Every major announced project uses GE Vernova 7HA-class turbines, integrated gas supply, and bypasses the grid
| Project | Capacity | Turbines | EPC / Developer | CapEx | Gas Source | COD | Model |
|---|---|---|---|---|---|---|---|
| Homer City Energy Campus | 4.5 GW | 7× GE 7HA.02 (H₂-enabled) | Kiewit EPC; Knighthead Capital | $10B+ total (incl. site remediation, coal ash closure); est. ~$1,400/kW gen-only | EQT / Marcellus (TETCO + Eastern Gas) | 2027 | Co-located DC campus on 3,200 acres; legacy 345kV PJM/NYISO interconnection; avoids 5-7yr queue* |
| Crusoe / Engine No. 1 / Chevron | 4.5 GW | 7× GE Vernova (purchased by Engine No.1 / CVX) | Crusoe (behind-the-meter) | Undisclosed | Chevron JV partner (gas source TBD) | TBD | Behind-the-meter islanded; bypasses grid entirely |
| ExxonMobil Data Center Power | 1.5 GW | GE Vernova (expected) | TBD (Kiewit/Bechtel relationships) | ~$1.9B est. (~$1,200/kW) | XOM integrated supply (basin TBD) | 2027-28 | Dedicated DC power plant; XOM integrated gas + power + CCS |
| Olara Base Case (This Model) | 1.1 GW† | 2× GE 7HA.02 (2x1 MS config) | Greenfield assumptions | $1.7B ($1,460/kW) | XOM internal (est. ~$2.00/MMBtu) | 2028 | Integrated major behind-the-fence; $65+2% esc / market reset |
Three of the four largest announced gas-for-data center projects use GE Vernova 7HA.02 turbines.
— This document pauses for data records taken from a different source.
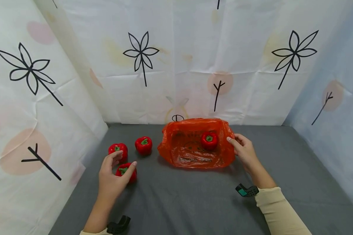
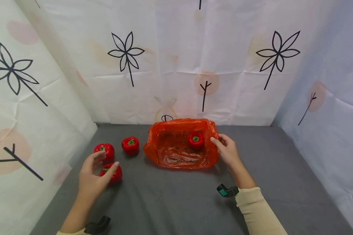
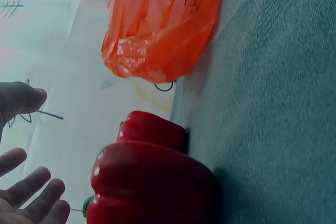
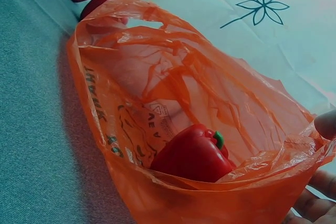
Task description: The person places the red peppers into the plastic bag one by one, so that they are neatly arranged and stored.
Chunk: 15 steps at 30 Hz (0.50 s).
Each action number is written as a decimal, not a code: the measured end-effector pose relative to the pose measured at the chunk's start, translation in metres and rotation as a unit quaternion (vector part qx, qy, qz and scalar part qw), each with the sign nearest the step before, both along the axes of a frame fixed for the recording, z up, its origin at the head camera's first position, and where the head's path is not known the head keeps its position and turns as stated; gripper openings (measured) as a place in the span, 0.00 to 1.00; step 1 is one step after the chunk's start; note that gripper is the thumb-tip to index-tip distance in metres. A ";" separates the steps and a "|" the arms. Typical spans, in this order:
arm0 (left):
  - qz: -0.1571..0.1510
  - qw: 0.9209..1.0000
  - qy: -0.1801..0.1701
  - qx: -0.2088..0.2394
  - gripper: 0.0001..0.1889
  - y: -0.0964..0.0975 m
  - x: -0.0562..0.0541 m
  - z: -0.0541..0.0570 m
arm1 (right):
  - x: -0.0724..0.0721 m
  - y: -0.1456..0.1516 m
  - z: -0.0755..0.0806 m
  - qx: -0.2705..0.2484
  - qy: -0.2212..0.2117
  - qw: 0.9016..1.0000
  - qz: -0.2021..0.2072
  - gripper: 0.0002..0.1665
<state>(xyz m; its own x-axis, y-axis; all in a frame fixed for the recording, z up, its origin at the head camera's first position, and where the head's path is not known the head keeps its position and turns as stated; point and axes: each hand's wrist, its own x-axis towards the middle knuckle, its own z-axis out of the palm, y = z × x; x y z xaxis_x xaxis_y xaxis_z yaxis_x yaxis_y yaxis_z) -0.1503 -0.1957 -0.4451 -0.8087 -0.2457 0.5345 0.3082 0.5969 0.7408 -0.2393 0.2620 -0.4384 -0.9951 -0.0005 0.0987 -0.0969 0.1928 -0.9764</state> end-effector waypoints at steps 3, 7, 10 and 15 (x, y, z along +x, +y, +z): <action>0.015 1.000 -0.016 -0.001 0.33 -0.003 0.001 -0.001 | 0.000 0.000 0.001 0.000 0.000 1.000 0.001 0.27; 0.023 0.999 -0.034 0.001 0.33 -0.006 0.002 -0.004 | 0.000 -0.001 0.001 -0.001 -0.004 1.000 0.001 0.27; 0.025 0.998 -0.051 0.002 0.33 -0.009 0.003 -0.006 | 0.000 0.000 0.001 -0.003 -0.007 1.000 0.000 0.27; 0.025 0.996 -0.082 -0.003 0.32 -0.011 0.004 -0.010 | 0.000 0.000 -0.001 0.001 -0.005 1.000 0.001 0.27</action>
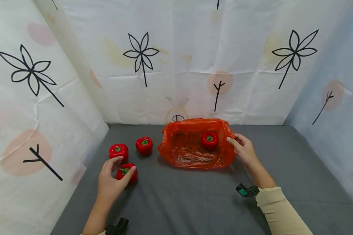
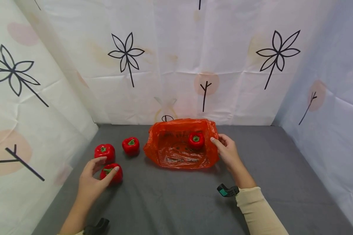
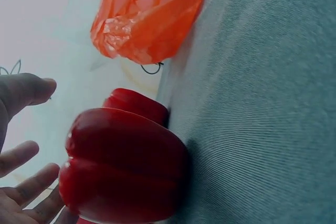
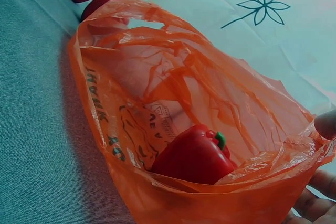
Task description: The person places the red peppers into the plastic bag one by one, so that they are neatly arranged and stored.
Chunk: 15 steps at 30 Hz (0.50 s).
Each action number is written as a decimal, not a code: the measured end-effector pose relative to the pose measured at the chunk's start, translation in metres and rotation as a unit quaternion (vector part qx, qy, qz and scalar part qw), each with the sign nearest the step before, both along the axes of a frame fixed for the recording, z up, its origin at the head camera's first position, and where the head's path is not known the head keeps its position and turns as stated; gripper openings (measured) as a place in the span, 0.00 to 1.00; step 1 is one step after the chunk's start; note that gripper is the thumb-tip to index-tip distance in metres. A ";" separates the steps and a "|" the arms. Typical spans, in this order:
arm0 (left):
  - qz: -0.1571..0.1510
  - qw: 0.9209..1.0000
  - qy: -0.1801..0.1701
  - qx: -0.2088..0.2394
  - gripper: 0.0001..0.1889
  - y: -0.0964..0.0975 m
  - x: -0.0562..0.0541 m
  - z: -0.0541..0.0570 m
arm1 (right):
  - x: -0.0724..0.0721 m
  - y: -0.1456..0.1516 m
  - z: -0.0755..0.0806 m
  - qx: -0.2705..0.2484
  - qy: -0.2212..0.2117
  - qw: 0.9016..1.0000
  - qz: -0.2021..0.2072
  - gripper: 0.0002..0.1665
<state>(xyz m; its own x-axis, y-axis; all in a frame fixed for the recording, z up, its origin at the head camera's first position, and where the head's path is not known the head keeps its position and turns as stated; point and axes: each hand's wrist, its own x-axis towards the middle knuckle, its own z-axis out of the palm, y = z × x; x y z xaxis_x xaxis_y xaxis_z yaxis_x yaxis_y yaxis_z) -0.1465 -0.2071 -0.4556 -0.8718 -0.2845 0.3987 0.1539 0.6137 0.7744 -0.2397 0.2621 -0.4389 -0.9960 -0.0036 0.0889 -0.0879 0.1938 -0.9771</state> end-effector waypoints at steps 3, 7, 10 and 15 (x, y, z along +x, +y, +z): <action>0.000 1.000 -0.009 -0.002 0.32 -0.001 0.000 -0.004 | -0.001 0.000 -0.001 -0.001 -0.001 1.000 0.000 0.27; -0.001 1.000 -0.017 -0.006 0.33 -0.003 -0.001 -0.008 | -0.001 0.000 -0.001 -0.007 -0.006 1.000 0.000 0.28; -0.001 0.999 -0.033 -0.010 0.35 -0.004 -0.001 -0.010 | -0.001 0.001 0.000 -0.011 -0.008 1.000 0.001 0.28; -0.003 0.998 -0.064 -0.019 0.38 -0.005 0.000 -0.010 | -0.002 0.000 -0.002 -0.010 -0.002 1.000 0.004 0.27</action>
Total announced islanded capacity: 10.5+ GW across Homer City (4.5), Crusoe/Chevron (4.5), and XOM (1.5).
All three bypass the grid interconnection queue. Homer City uses legacy coal plant 345kV transmission infrastructure, Crusoe operates behind-the-meter, and XOM plans dedicated islanded power.
The common thread: at multi-GW scale, the grid cannot deliver. Islanded gas with integrated fuel supply is the only model that solves for timeline, cost, and reliability simultaneously. This is exactly the thesis the Olara model quantifies.
Sources: ENR/Business Wire (Homer City, Apr 2025); HCR/EQT gas supply agreement (Jul 2025); DCD (Crusoe/Chevron, Mar 2025); Reuters (XOM, Dec 2024). Homer City $10B+ is all-in incl. brownfield remediation, coal ash closure, site acquisition, and DC readiness; generation-only CapEx est. ~$1,300-1,550/kW after stripping site costs.
*Homer City risk factor: Site straddles PJM/NYISO territories. Gas interconnection permitting may face headwinds given NYISO exposure. The Hochul administration has been broadly hostile to new fossil generation in New York, which could complicate pipeline permitting and air quality approvals for any capacity serving the NYISO side of the interconnection.
†Model assumes 2x1 MS configuration (1,148 MW). Economics would improve at 1.5 GW+ as fixed costs (pipeline interconnection, site development, BOP infrastructure, $35mm development) spread over ~30% more capacity, reducing all-in $/kW by an estimated $50-80/kW.
This document is a confidential research publication prepared by the Sheephill Group for informational and discussion purposes only. It does not constitute investment advice, a solicitation, or an offer to buy or sell any securities or financial instruments.
Not a Registered Investment Adviser. The Sheephill Group is not registered with the SEC, FINRA, or any state securities regulatory authority. No content in this presentation should be construed as personalized investment advice.
Methodology. Sensitivity outputs computed via Python (scipy.optimize.brentq) replicating the Excel Cash Flow model. IRR uses annual discounting via root-finding; verified within ±2 bps of Excel XIRR. Full model audit: 138 checks, 0 errors. Heat rates on HHV basis (LHV × 1.108).
Sources. Turbine: GE Vernova GEA35768 (05/2025). CapEx: GridLab/APPA (2025). CPV fleet: OPC Energy (Sep 2020). CEO quotes: ExxonMobil Q3 2025 and Q4 2024 earnings calls.
Conflicts of Interest. The Sheephill Group and its principals may hold positions in securities discussed, including ExxonMobil (XOM).